As far as we know, we may all live in a computer simulation, we could be a brain stored in a lab or a biological battery of an alien energy-producing system.

Yet, my perception, your perception, everybody’s perception, is always real. And that is a reality. A perceived reality. But if you need a mind to define reality — the question remains — does reality exist?

Why do we still place any trust at all in reality as it appears to us, in the world in which we seem to live?

Ok, I will be honest with you: I am not going to solve this in the next two sentences. This is a dilemma that has been around for a couple of years (ahem)… So, I can’t, there is so much to study and to discuss — from Renée Descartes to quantum physics. But isn’t the ability to pose questions what makes us human?

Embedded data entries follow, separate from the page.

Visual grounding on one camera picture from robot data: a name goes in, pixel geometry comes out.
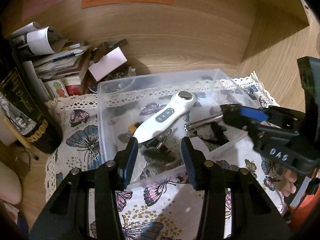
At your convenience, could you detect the dark wine bottle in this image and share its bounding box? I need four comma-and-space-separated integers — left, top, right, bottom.
0, 34, 63, 154

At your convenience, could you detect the stack of books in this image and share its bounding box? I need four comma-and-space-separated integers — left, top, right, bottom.
22, 42, 93, 98

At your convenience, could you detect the butterfly print tablecloth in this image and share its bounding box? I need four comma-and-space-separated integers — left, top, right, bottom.
45, 71, 298, 240

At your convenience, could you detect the pile of metal keys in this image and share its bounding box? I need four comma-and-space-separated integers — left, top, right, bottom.
140, 130, 187, 178

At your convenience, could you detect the white card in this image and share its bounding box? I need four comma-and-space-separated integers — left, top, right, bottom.
88, 47, 127, 82

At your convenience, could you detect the metal rod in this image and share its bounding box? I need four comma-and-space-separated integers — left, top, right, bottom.
184, 114, 224, 132

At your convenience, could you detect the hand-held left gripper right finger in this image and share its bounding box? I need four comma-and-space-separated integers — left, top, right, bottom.
180, 136, 292, 240

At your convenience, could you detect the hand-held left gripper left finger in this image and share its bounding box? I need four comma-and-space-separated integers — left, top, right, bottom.
29, 137, 139, 240

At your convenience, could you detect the clear plastic box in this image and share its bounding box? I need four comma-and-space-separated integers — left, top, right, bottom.
96, 69, 259, 190

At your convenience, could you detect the white handheld massager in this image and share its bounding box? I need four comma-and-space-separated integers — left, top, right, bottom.
132, 91, 196, 144

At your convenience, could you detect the colourful printed card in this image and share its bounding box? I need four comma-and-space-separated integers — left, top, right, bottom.
46, 79, 69, 99

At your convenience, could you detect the orange garment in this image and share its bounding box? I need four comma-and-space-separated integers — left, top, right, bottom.
287, 192, 320, 230

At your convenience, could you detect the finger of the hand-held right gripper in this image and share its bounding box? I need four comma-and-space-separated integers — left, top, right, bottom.
224, 116, 263, 130
220, 104, 269, 122

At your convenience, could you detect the pink sticky note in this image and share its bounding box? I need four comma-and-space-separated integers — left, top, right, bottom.
21, 0, 70, 22

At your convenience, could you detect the pink cup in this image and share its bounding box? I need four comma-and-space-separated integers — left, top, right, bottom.
0, 160, 23, 205

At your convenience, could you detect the person's right hand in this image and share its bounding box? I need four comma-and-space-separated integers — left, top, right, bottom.
281, 169, 300, 197

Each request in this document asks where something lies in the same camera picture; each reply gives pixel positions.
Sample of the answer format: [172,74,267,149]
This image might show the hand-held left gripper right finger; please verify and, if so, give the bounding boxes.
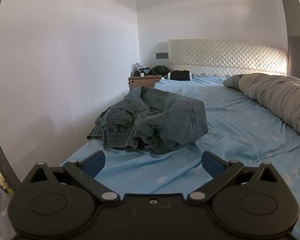
[188,151,283,203]

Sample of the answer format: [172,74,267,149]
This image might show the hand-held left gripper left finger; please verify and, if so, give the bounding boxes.
[22,151,120,203]

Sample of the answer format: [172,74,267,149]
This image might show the grey-blue denim jeans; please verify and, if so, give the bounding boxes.
[87,86,209,155]

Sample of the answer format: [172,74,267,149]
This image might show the light blue printed bed sheet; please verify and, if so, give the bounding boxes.
[58,74,300,238]

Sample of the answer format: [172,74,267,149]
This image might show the black roll pillow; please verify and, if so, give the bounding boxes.
[167,70,194,81]

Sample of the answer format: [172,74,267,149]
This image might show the grey duvet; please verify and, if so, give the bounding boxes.
[223,73,300,144]

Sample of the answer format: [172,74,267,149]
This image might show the cream yellow lumpy object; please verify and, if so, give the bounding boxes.
[0,165,14,194]

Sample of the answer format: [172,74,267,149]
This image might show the wooden nightstand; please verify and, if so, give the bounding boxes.
[128,74,163,91]

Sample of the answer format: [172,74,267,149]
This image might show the clear plastic bag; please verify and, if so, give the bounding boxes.
[130,62,150,77]

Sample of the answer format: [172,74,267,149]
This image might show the black bag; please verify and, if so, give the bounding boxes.
[148,65,171,76]

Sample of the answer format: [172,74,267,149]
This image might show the cream quilted headboard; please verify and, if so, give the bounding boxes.
[168,39,288,77]

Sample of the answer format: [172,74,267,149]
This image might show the grey door frame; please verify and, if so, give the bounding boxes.
[0,119,22,195]
[277,0,300,77]

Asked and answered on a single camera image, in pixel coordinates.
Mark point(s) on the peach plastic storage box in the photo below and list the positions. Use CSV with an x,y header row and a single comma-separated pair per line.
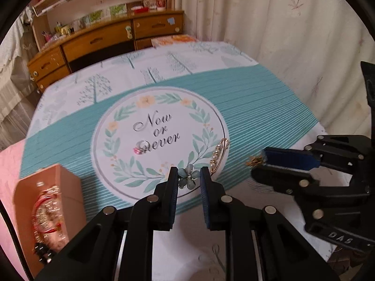
x,y
70,187

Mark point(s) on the green picture card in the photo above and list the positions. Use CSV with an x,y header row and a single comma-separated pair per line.
x,y
118,10
95,17

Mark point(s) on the tree print tablecloth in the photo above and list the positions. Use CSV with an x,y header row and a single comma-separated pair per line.
x,y
249,108

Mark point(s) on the pale blue flower brooch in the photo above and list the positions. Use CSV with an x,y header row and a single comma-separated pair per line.
x,y
189,175

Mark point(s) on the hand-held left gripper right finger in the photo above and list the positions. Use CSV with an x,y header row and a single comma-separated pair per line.
x,y
206,205

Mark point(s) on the wooden desk with drawers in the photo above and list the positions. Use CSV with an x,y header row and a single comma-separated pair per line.
x,y
96,41

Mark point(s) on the white drawer latch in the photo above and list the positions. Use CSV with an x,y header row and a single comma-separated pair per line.
x,y
128,32

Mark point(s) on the gold flower brooch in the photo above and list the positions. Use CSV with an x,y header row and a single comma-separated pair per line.
x,y
257,161

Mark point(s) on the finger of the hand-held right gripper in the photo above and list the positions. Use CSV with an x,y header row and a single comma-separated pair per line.
x,y
287,158
278,180

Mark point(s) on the cream leaf print curtain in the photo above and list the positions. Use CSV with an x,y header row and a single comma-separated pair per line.
x,y
263,20

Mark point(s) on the pink fluffy blanket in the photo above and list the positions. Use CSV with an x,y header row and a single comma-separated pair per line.
x,y
8,175

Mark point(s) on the pen holder with pens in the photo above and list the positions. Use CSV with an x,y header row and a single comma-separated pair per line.
x,y
58,28

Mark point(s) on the gold pearl safety pin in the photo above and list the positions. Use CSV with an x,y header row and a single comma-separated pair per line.
x,y
218,155

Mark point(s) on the small red box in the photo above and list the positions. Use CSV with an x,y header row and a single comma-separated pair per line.
x,y
137,8

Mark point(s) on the blue sticker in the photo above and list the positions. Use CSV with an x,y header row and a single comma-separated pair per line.
x,y
170,21

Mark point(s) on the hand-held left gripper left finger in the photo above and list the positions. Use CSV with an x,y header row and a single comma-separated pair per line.
x,y
172,202

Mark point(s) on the yellow mug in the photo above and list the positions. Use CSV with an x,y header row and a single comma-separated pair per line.
x,y
65,29

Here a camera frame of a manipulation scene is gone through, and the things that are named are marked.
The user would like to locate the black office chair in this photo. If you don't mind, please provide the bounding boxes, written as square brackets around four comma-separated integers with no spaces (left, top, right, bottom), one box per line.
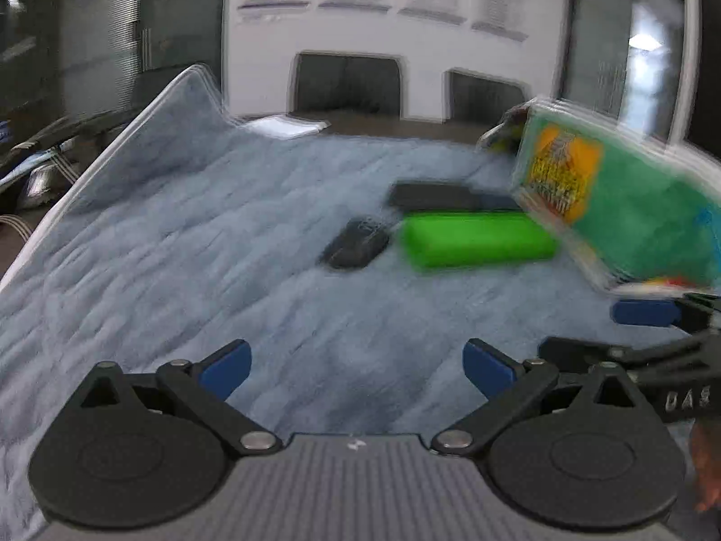
[445,69,528,124]
[290,52,405,119]

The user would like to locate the glass partition door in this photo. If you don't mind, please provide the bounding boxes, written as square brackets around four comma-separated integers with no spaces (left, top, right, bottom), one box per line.
[135,0,227,115]

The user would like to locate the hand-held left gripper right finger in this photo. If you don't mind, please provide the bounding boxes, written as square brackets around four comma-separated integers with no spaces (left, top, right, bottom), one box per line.
[431,338,657,457]

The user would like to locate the dark wooden table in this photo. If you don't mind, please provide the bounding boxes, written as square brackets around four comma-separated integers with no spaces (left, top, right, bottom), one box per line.
[242,110,497,145]

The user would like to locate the black key fob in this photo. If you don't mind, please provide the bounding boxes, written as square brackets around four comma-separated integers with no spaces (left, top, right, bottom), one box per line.
[320,217,391,270]

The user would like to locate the green power bank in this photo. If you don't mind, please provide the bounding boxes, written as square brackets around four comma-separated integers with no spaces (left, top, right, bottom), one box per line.
[399,210,558,270]

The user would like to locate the white paper sheet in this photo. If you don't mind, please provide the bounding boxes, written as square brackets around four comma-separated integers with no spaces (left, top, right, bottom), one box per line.
[243,115,331,139]

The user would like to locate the person's right hand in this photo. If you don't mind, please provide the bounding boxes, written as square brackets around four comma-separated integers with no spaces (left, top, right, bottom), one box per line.
[690,422,721,513]

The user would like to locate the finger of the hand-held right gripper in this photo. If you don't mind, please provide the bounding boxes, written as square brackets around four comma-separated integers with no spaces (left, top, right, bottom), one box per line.
[538,334,721,376]
[611,293,721,333]

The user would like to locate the navy blue power bank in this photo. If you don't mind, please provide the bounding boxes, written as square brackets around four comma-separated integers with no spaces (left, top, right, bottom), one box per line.
[386,180,526,213]

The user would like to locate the blue-grey fleece blanket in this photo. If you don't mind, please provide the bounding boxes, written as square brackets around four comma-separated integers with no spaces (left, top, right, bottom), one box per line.
[0,64,721,541]

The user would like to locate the green printed bag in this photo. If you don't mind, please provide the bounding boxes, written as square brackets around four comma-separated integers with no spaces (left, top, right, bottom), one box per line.
[478,97,721,297]

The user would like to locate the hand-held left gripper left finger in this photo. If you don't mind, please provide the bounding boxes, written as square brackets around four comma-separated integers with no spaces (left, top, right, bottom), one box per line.
[73,339,283,457]

Inspired by this, for instance, I ended up discovering the essay Why the World does not Exist by German philosopher Markus Gabriel, somebody who spends his time with the definitions of “universe”, “world”, “reality”, and the likes.

Yet with the exception of the world, everything else exists; even unicorns on the far side of the moon wearing police uniforms (quote)

Oh c’mon Markus, now unicorns exist, but the world does not?!

I do not like this! I like the world and the universe! I must say, though, I am mesmerized by Markus’ arguments.

You know what I am going to do?

I am going to read Why the World does not Exist, get back here, and prove Markus Gabriel wrong.

So next time that I go drinking with my friends, I will use these new concepts and ideas with that cute bartender. Believe me, she definitely exists.

The “man eating” photo was taken in one of my trips to Mexico.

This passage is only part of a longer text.